▸ **TASK STATEMENT**
Copy the listing that follows exactly. Its pictures do not belong in the copy.

● ● ● ● ● ● ●

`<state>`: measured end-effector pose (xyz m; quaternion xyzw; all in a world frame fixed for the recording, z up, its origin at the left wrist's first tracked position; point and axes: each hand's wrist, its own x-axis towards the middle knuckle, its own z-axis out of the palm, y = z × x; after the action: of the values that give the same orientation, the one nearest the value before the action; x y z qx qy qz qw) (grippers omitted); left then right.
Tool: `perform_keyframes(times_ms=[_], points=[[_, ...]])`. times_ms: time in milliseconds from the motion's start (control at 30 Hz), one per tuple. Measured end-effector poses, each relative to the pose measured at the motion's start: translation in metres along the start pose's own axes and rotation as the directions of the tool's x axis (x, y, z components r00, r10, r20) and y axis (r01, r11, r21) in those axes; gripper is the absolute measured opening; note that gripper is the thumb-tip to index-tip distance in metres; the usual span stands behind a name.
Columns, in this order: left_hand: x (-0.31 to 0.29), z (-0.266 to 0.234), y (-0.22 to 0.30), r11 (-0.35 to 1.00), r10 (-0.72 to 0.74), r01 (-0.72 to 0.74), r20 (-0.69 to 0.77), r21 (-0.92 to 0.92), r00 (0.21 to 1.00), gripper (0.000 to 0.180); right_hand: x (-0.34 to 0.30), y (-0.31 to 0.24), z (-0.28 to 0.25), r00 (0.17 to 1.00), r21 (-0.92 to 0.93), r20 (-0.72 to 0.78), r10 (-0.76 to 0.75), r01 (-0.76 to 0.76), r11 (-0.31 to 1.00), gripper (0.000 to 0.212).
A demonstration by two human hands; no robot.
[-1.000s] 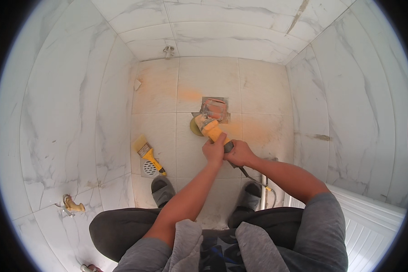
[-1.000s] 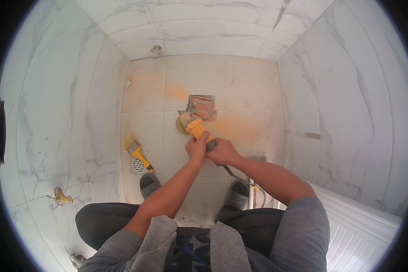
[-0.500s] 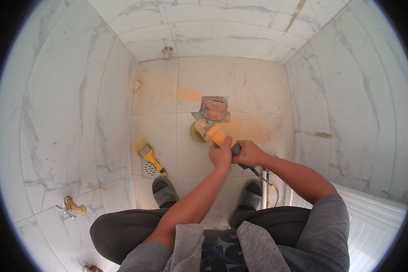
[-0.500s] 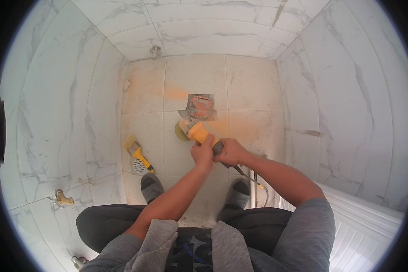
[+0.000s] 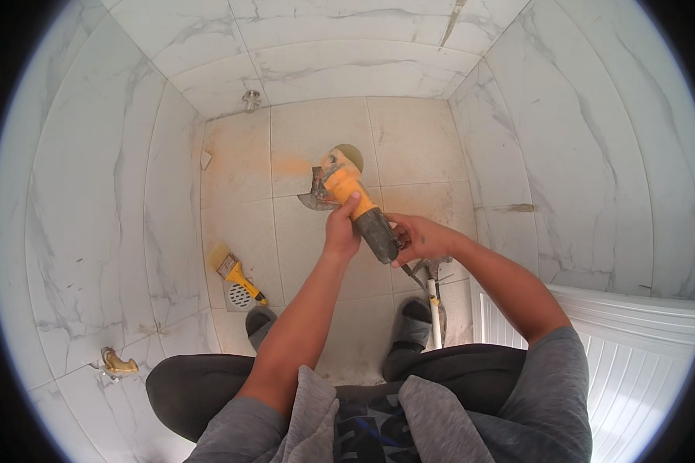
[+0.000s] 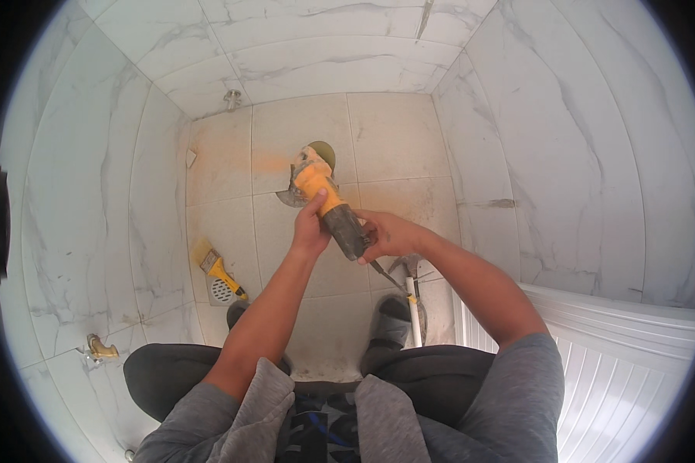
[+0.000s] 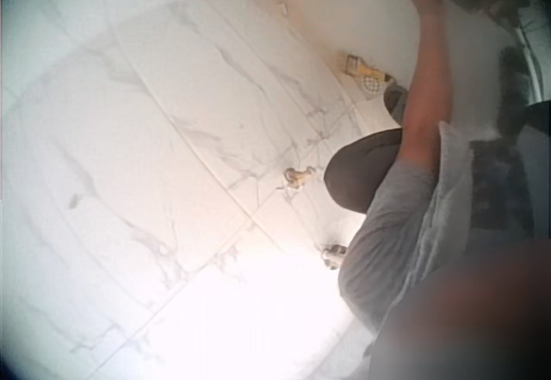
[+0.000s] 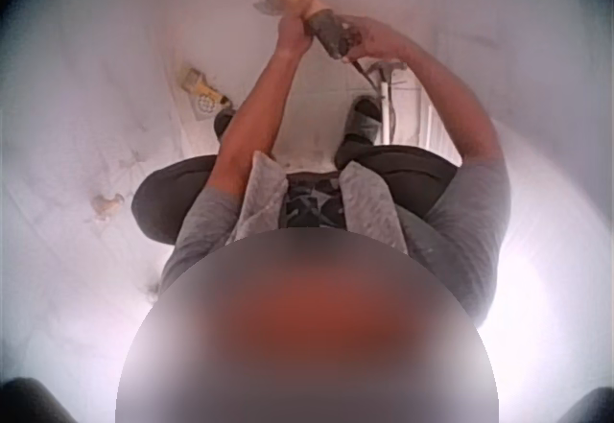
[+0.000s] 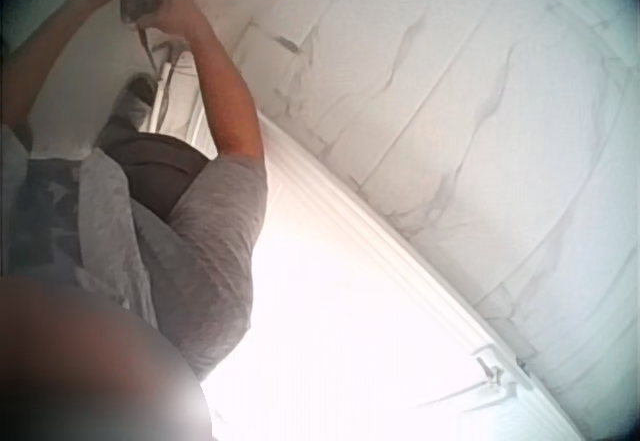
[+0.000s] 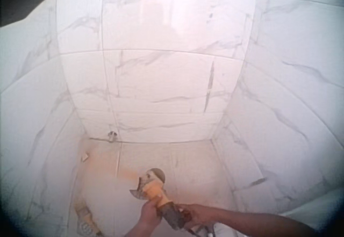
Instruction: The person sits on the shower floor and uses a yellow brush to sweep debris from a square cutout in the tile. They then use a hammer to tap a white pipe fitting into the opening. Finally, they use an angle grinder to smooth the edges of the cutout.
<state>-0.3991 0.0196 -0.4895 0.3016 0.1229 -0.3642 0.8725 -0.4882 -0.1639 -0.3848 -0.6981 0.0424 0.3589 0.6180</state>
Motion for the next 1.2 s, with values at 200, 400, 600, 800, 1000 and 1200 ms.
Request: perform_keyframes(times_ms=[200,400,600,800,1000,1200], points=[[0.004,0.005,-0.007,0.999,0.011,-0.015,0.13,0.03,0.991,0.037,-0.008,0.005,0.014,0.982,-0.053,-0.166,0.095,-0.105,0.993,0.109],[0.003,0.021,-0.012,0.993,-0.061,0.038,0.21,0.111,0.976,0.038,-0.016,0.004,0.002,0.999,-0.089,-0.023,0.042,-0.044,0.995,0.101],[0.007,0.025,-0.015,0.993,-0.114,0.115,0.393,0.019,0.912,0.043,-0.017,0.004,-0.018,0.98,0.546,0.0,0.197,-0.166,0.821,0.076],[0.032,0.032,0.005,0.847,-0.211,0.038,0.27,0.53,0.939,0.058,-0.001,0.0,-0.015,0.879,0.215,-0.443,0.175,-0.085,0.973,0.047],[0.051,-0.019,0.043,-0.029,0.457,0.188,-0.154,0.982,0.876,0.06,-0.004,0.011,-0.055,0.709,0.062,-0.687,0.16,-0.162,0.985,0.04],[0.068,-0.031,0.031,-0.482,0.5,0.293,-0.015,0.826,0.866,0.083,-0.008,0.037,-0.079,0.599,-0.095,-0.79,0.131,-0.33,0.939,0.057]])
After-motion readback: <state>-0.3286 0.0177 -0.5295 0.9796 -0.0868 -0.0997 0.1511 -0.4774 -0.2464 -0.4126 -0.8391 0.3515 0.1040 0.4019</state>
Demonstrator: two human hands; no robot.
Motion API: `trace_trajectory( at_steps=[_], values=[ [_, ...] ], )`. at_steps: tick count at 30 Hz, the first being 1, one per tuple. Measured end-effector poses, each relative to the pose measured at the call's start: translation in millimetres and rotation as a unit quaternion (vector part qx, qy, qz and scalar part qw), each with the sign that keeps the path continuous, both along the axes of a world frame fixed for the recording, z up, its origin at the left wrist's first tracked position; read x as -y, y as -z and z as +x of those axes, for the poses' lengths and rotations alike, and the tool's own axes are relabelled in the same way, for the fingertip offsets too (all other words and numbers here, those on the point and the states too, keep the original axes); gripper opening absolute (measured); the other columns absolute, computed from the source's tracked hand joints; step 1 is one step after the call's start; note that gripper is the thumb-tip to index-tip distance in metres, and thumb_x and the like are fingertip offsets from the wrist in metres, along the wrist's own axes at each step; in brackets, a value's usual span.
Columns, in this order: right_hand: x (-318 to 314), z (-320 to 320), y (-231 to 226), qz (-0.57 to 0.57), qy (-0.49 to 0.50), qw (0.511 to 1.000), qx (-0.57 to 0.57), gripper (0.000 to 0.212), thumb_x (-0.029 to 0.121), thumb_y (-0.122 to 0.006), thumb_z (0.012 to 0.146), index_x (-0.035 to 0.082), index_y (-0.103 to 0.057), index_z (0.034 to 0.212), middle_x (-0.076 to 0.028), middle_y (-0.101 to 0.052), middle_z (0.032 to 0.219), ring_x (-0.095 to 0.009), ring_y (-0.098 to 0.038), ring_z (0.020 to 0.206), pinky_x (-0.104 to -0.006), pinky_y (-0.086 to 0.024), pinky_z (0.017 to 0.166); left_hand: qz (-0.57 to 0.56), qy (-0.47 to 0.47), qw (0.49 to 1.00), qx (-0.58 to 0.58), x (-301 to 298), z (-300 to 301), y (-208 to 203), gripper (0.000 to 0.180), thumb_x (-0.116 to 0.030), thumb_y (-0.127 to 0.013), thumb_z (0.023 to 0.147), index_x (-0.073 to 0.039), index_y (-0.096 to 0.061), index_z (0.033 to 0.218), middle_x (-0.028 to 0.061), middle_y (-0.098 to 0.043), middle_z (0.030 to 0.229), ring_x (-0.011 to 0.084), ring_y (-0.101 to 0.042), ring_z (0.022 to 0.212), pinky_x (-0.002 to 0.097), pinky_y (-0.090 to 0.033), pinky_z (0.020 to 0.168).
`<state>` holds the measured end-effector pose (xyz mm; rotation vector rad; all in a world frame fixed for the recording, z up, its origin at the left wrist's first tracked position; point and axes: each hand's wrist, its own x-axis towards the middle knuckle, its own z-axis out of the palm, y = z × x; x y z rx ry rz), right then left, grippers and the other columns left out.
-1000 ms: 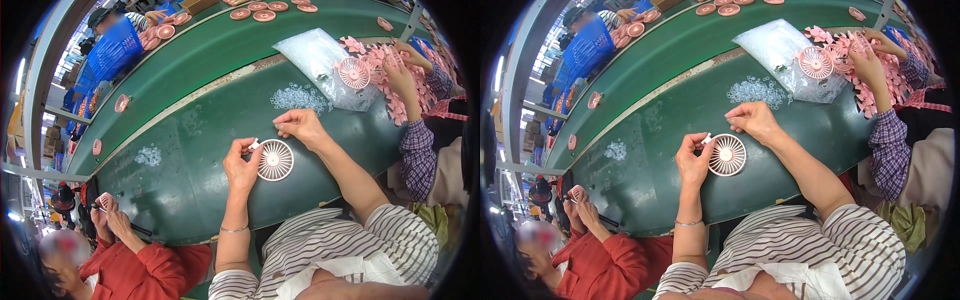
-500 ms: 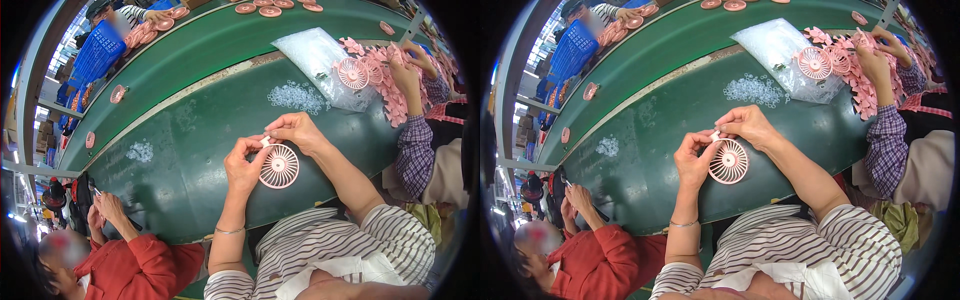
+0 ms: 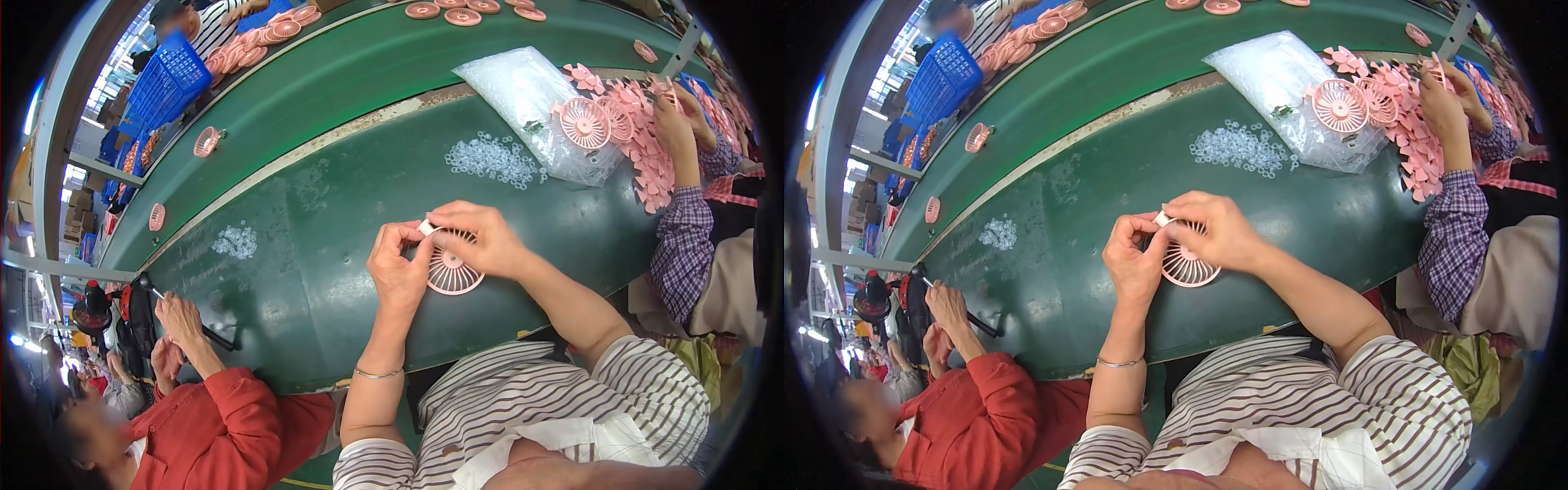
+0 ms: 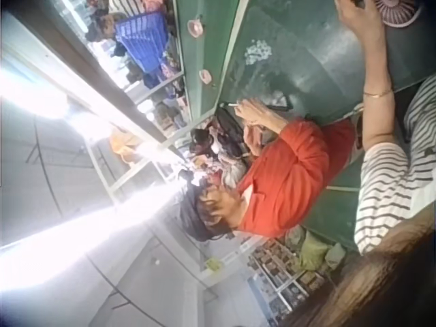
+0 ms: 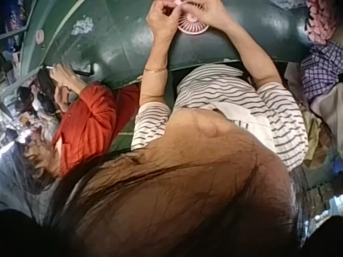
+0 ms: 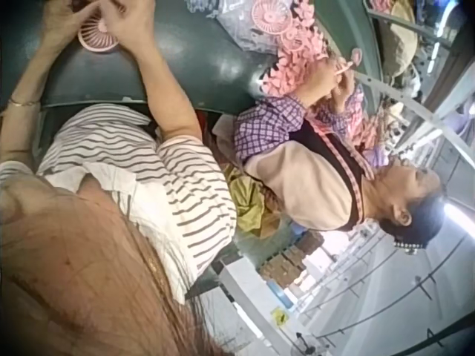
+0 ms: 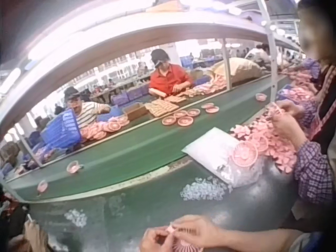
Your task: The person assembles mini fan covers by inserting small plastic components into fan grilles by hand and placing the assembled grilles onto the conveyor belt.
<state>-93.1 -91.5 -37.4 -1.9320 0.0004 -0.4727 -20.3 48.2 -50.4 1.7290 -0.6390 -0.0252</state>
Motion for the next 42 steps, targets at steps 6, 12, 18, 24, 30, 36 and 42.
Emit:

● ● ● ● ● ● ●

▸ **REPLY**
`<state>`: measured end-effector pose (xyz m; quaternion xyzw; all in a world frame fixed for the recording, z up, its origin at the left wrist's first tracked position; point and axes: each hand's wrist, its own x-axis towards the middle knuckle, its own z-axis out of the palm, y = z × x; after the action: of the values that give the same orientation, the one nearest the value before the action; x y z qx qy qz qw) (grippers omitted); left then right.
Tool: `perform_keyframes(times_ms=[_], points=[[_, ...]])`. times_ms: time in milliseconds from the motion's start (control at 30 Hz), one per tuple. Measured end-effector poses, each relative to the pose measured at the motion's start: translation in metres along the start pose's own axes and rotation as the directions of the tool's x axis (x, y, z components r00, r10, r20) and y axis (r01, r11, r21) in those axes; gripper is the absolute measured opening; note that gripper is the thumb-tip to index-tip distance in metres; the usual span stands behind a name.
Columns, in this order: left_hand: x (-0.31 to 0.29), z (-0.266 to 0.234), y (-0.22 to 0.30), r11 (-0.35 to 1.00), r10 (-0.72 to 0.74), r01 (-0.72 to 0.74), r20 (-0.69 to 0.77), r21 (-0.92 to 0.92), r00 (0.21 to 1.00), gripper (0.000 to 0.180); right_hand: x (-0.34 to 0.30), y (-0.31 to 0.24), z (-0.28 to 0.25), r00 (0.17 to 1.00), r21 (-0.92 to 0.93), r20 (-0.72 to 0.78), r10 (-0.76 to 0.75), r01 (-0.76 to 0.76), r11 (-0.31 to 1.00), gripper (0.000 to 0.212).
A demonstration by two human hands; no robot.
[-1.000s] 
[-1.000s] 
[-0.500s] 
[-0.500s] 
[+0.000s] 
[+0.000s] 
[+0.000s] 
[+0.000s] 
[+0.000s] 
[+0.000s] 
Instruction: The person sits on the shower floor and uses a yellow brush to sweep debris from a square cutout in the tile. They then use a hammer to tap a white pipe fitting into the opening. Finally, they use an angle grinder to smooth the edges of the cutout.
<state>-0.3991 0.0196 -0.4895 0.3016 0.1229 -0.3642 0.8725 -0.4882 -0.1639 -0.3848 -0.6981 0.0424 0.3589 0.6180</state>
Motion for the next 1.2 s, with values at 200, 400, 600, 800, 1000 and 1200 ms.
Request: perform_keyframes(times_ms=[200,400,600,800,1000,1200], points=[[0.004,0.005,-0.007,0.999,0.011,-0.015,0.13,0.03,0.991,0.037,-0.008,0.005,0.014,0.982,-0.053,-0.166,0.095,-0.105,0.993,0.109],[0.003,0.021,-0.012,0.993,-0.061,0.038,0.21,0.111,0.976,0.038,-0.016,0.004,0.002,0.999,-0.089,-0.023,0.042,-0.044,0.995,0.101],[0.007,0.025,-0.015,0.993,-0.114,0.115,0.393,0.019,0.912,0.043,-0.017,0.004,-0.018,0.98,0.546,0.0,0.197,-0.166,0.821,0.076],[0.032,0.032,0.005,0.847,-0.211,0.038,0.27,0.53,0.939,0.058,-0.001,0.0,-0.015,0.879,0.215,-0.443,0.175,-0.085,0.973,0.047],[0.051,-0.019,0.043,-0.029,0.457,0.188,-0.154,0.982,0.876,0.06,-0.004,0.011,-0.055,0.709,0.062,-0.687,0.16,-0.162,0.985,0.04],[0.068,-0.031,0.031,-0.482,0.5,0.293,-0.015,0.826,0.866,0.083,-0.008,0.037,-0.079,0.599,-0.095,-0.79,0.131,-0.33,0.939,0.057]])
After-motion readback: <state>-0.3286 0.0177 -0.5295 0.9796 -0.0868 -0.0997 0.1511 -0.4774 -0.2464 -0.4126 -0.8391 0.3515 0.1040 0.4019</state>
Demonstrator: two human hands; no robot.
Motion API: `trace_trajectory( at_steps=[_], values=[ [_, ...] ], )`. at_steps: tick count at 30 Hz, the first being 1, one per tuple. Measured end-effector poses, each relative to the pose measured at the call's start: translation in millimetres and rotation as a unit quaternion (vector part qx, qy, qz and scalar part qw), each with the sign that keeps the path continuous, both along the axes of a world frame fixed for the recording, z up, its origin at the left wrist's first tracked position; read x as -y, y as -z and z as +x of those axes, for the poses' lengths and rotations alike, and the tool's own axes are relabelled in the same way, for the fingertip offsets too (all other words and numbers here, those on the point and the states too, keep the original axes); gripper opening absolute (measured); the other columns absolute, computed from the source's tracked hand joints; step 1 is one step after the call's start; note that gripper is the thumb-tip to index-tip distance in metres, and thumb_x and the like are fingertip offsets from the wrist in metres, along the wrist's own axes at each step; in brackets, a value's usual span.
Columns, in this order: right_hand: x (-318 to 314), z (-320 to 320), y (-231 to 226), qz (-0.57 to 0.57), qy (-0.49 to 0.50), qw (0.511 to 1.000), qx (-0.57 to 0.57), gripper (0.000 to 0.212), thumb_x (-0.029 to 0.121), thumb_y (-0.122 to 0.006), thumb_z (0.012 to 0.146), index_x (-0.035 to 0.082), index_y (-0.103 to 0.057), index_z (0.034 to 0.212), middle_x (-0.076 to 0.028), middle_y (-0.101 to 0.052), middle_z (0.032 to 0.219), ring_x (-0.095 to 0.009), ring_y (-0.098 to 0.038), ring_z (0.020 to 0.206), pinky_x (-0.104 to -0.006), pinky_y (-0.086 to 0.024), pinky_z (0.017 to 0.166); left_hand: qz (-0.57 to 0.56), qy (-0.47 to 0.47), qw (0.49 to 1.00), qx (-0.58 to 0.58), x (-301 to 298), z (-300 to 301), y (-208 to 203), gripper (0.000 to 0.180), thumb_x (-0.116 to 0.030), thumb_y (-0.127 to 0.013), thumb_z (0.023 to 0.147), index_x (-0.073 to 0.039), index_y (-0.096 to 0.061), index_z (0.033 to 0.218), middle_x (-0.028 to 0.061), middle_y (-0.098 to 0.043), middle_z (0.030 to 0.229), ring_x (-0.011 to 0.084), ring_y (-0.101 to 0.042), ring_z (0.022 to 0.212), pinky_x (-0.002 to 0.097), pinky_y (-0.090 to 0.033), pinky_z (0.020 to 0.168).
`<state>` holds the measured end-effector pose (xyz mm; rotation vector rad; all in a world frame fixed for the recording, z up, its origin at the left wrist's first tracked position; point and axes: each hand's wrist, its own x-axis towards the middle knuckle, its own z-axis out of the palm, y = z × x; x y z rx ry rz), right then left, grippers and the other columns left out.
-1000 ms: 
-500 ms: 
+0 ms: 
+0 ms: 
+0 ms: 
+0 ms: 
+0 ms: 
Your task: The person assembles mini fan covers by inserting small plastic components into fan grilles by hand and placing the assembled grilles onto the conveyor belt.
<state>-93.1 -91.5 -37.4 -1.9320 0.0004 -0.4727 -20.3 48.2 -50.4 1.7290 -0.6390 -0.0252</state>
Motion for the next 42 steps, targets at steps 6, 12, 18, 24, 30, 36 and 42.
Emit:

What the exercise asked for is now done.